Determine how many of the lines below include "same", then respond with that number and no other text.

══════════

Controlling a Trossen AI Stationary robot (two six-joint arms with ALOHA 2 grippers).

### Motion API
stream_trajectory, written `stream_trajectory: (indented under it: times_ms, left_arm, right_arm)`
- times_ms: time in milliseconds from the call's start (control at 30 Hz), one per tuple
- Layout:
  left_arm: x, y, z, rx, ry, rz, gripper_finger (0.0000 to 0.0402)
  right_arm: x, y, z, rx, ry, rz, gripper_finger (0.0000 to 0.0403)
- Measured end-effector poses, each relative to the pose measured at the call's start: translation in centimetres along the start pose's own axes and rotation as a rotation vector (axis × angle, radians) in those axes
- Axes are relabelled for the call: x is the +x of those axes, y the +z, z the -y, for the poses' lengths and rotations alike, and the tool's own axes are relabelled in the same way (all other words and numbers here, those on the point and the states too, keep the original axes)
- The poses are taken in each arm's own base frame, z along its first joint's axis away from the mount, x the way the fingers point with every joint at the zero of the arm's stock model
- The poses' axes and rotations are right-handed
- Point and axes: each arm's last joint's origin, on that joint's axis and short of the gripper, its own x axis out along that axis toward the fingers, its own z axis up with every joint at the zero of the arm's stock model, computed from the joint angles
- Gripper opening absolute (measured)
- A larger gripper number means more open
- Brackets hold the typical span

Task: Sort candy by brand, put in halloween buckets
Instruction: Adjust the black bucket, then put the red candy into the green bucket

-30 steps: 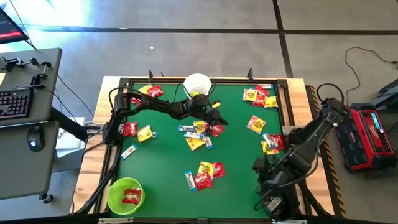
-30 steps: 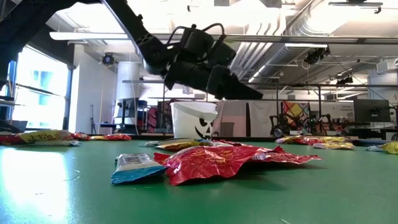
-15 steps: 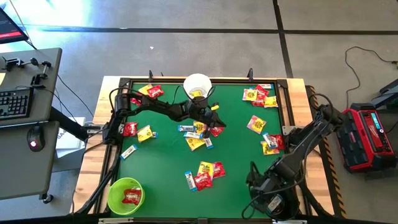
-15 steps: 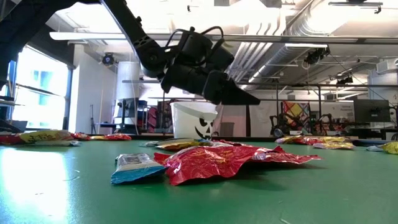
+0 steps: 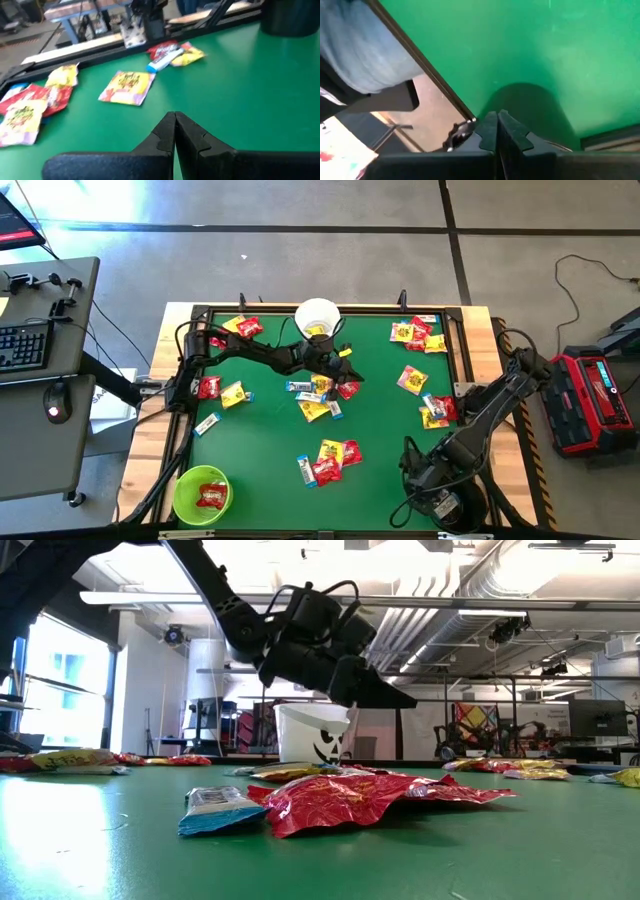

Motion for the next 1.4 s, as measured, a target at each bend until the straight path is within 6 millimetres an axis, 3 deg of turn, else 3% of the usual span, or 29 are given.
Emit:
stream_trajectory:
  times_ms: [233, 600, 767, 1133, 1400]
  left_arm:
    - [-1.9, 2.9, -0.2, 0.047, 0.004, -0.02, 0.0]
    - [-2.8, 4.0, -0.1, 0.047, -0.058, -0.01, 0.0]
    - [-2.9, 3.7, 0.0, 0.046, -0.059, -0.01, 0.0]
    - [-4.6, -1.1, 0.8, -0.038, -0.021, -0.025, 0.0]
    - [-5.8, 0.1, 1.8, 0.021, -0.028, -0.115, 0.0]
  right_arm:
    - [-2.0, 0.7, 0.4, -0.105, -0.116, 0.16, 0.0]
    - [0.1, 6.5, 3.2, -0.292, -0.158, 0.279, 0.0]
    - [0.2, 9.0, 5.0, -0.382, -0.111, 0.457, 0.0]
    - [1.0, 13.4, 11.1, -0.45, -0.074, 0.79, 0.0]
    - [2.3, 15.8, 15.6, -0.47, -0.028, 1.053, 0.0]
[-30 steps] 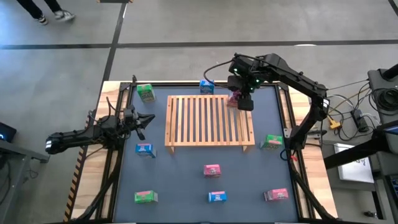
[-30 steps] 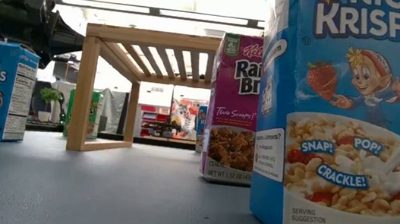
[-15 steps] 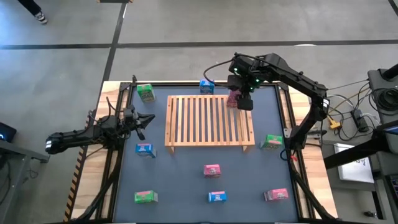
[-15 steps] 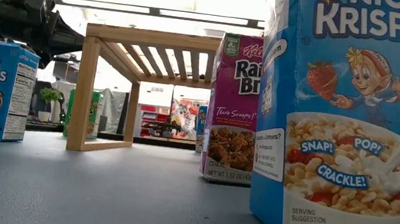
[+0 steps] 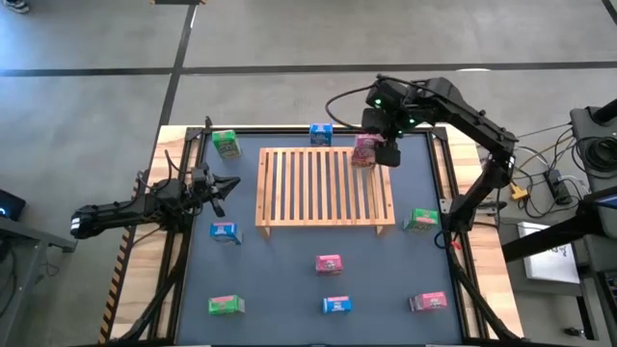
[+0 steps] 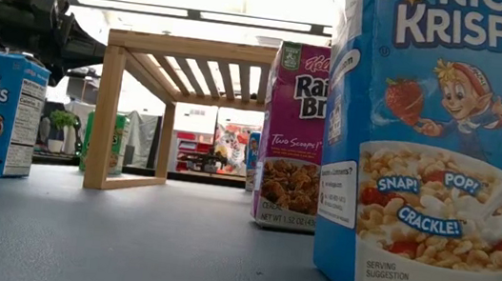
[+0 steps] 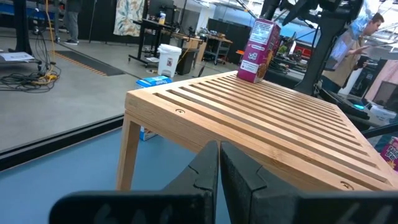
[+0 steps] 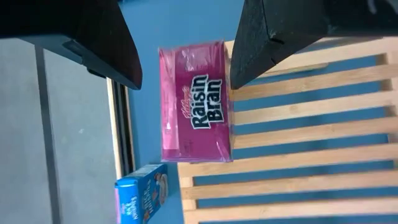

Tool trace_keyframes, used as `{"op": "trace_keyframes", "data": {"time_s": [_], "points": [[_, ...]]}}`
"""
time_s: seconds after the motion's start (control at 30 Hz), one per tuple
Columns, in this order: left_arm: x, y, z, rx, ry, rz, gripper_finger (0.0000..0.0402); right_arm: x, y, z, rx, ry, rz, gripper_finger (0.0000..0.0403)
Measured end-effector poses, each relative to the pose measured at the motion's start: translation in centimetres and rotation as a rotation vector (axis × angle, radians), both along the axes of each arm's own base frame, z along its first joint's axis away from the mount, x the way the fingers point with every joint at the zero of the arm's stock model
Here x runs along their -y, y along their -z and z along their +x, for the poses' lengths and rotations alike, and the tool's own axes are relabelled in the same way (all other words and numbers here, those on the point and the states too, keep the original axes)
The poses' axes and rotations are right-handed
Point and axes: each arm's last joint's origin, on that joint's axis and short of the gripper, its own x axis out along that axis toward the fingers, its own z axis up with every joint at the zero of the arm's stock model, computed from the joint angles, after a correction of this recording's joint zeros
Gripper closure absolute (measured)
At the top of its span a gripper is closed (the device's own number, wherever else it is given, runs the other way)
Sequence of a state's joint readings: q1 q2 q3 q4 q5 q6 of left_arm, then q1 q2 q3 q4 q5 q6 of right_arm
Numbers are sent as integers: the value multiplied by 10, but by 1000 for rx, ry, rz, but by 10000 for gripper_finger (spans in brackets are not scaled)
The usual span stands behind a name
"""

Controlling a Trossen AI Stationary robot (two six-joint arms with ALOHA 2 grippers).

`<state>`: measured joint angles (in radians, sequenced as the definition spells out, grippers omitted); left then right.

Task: Stack cereal on shelf
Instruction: Put the top pink cereal box on the shelf aligned with the other pink cereal box

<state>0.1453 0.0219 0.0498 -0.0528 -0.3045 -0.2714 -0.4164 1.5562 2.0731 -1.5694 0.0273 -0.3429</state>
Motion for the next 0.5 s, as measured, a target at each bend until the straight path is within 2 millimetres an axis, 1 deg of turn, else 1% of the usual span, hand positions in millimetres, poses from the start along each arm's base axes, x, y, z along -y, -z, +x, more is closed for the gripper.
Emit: {"op": "trace_keyframes", "data": {"time_s": [0.13, 0.23, 0.3, 0.37, 0.4, 0.43, 0.5], "points": [[0, 0, 0, -1, 0, 0, 402, -8, -15, -18, 59, 16, -15, 173], [0, 0, 0, 0, 0, 0, 402, -19, -33, -40, 192, 39, -5, 178], [0, 0, 0, 0, 0, 0, 402, -29, -47, -56, 358, -15, 1, 181], [0, 0, 0, 0, 0, 0, 402, -43, -62, -71, 570, -112, -28, 183], [0, 0, 0, 0, 0, 0, 402, -50, -67, -78, 658, -160, -52, 183], [0, 0, 0, 0, 0, 0, 402, -57, -69, -85, 736, -200, -78, 183], [0, 0, 0, 0, 0, 0, 402, -70, -65, -94, 863, -268, -116, 183]]}}
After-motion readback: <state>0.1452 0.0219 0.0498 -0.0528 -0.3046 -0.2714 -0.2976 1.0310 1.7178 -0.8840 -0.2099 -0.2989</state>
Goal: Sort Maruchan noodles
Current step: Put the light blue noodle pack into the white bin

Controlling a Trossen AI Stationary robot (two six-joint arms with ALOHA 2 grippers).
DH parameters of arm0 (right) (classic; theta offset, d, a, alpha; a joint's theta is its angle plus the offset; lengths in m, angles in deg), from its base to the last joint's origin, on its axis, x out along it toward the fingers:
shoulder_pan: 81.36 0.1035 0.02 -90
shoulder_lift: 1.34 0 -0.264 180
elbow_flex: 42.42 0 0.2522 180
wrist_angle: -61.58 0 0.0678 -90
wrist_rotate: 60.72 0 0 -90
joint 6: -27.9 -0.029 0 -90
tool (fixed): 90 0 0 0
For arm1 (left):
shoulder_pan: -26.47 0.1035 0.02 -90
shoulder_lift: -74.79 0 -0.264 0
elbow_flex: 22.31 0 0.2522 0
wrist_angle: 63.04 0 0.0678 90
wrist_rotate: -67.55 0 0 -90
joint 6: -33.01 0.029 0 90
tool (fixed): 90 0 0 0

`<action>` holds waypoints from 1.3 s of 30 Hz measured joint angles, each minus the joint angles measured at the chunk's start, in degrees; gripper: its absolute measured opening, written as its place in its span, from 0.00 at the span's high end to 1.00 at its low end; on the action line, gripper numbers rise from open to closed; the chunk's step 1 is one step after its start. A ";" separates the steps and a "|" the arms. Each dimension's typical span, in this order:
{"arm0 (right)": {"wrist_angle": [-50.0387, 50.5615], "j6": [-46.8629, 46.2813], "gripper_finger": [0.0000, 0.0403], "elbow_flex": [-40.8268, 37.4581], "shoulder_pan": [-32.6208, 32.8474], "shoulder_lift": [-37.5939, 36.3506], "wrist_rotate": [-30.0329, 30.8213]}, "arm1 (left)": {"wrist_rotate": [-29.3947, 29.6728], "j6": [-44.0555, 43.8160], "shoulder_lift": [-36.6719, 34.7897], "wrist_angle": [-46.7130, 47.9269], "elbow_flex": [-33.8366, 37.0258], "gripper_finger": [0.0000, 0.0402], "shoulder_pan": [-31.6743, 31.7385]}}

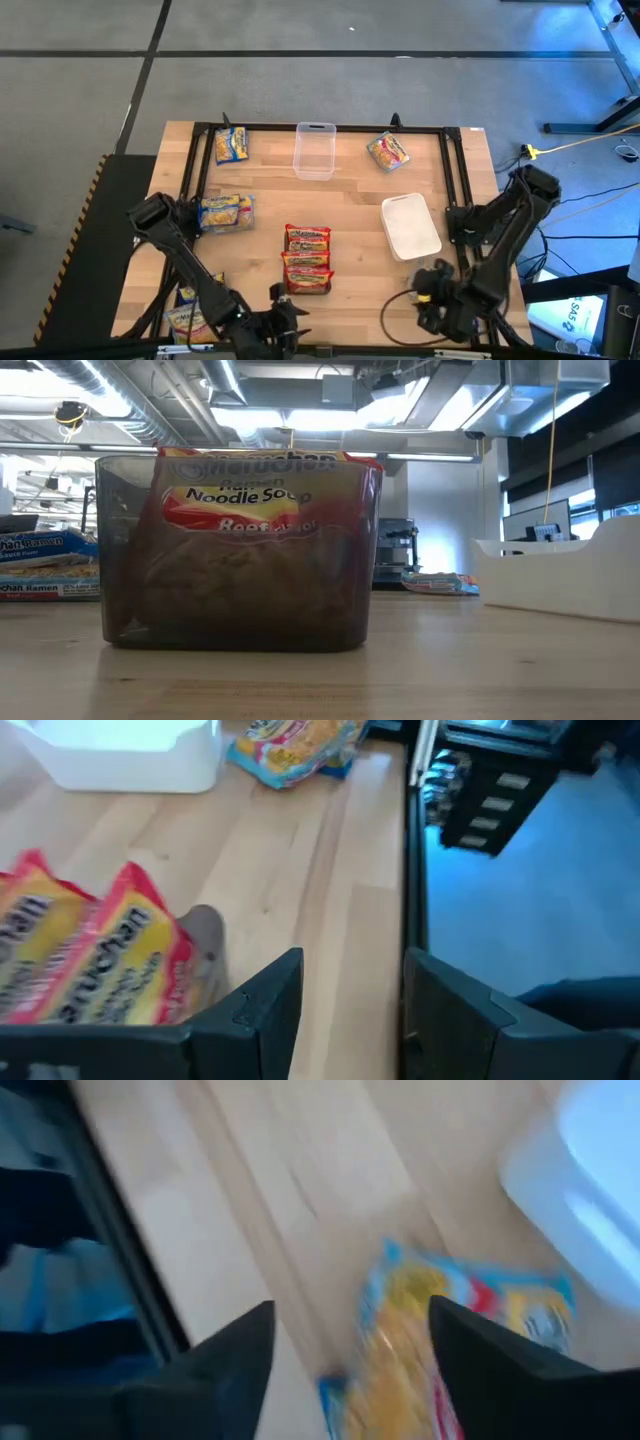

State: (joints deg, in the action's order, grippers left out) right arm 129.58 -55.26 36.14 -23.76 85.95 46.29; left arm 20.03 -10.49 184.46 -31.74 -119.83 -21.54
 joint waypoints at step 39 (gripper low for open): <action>-51.79 19.11 0.98 -15.79 -7.40 11.61 1.88 | -6.61 2.02 3.65 -23.54 4.65 0.58 3.21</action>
State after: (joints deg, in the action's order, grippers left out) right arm 77.80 -36.15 20.35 -31.17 97.56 48.17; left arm 13.42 -8.47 188.11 -55.28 -115.18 -18.33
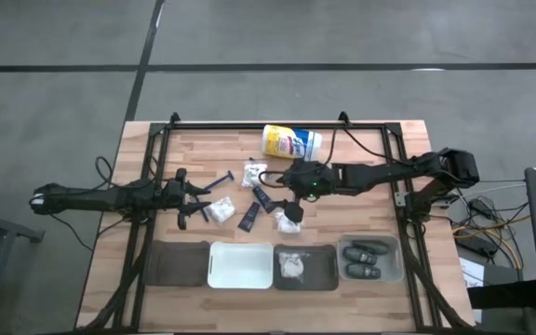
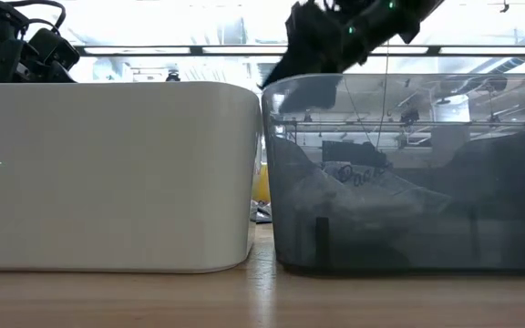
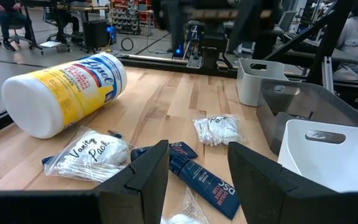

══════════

## Answer to this problem
2